*THE TASK*: Only the line containing "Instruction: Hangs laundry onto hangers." and the lines after it, through the end of the data below, are to be returned, each exactly as it stands.
------ EXERCISE DATA ------
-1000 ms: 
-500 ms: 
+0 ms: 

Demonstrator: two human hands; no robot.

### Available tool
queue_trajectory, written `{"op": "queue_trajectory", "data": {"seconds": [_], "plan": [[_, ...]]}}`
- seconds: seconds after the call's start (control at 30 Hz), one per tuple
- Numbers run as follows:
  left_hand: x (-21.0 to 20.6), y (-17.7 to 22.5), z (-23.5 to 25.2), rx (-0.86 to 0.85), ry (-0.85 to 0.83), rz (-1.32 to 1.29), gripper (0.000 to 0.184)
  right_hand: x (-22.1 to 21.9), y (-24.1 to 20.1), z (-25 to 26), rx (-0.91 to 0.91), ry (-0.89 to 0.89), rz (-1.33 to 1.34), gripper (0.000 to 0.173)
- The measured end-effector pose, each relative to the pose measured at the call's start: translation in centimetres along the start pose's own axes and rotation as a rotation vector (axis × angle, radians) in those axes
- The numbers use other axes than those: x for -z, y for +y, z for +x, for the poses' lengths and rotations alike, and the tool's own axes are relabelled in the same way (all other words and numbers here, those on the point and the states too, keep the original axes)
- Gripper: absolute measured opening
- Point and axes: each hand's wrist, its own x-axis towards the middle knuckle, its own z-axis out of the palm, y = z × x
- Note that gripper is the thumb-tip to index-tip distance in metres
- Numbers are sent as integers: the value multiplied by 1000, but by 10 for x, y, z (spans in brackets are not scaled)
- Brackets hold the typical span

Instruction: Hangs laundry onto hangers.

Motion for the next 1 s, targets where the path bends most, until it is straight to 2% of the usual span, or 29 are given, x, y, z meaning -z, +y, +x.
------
*RESPONSE TO THIS TASK*:
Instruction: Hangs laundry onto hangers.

Motion for the next 1 s, targets where the path bends most, until it is straight to 2% of the usual span, or 29 are given, x, y, z meaning -z, +y, +x.

This answer is now complete.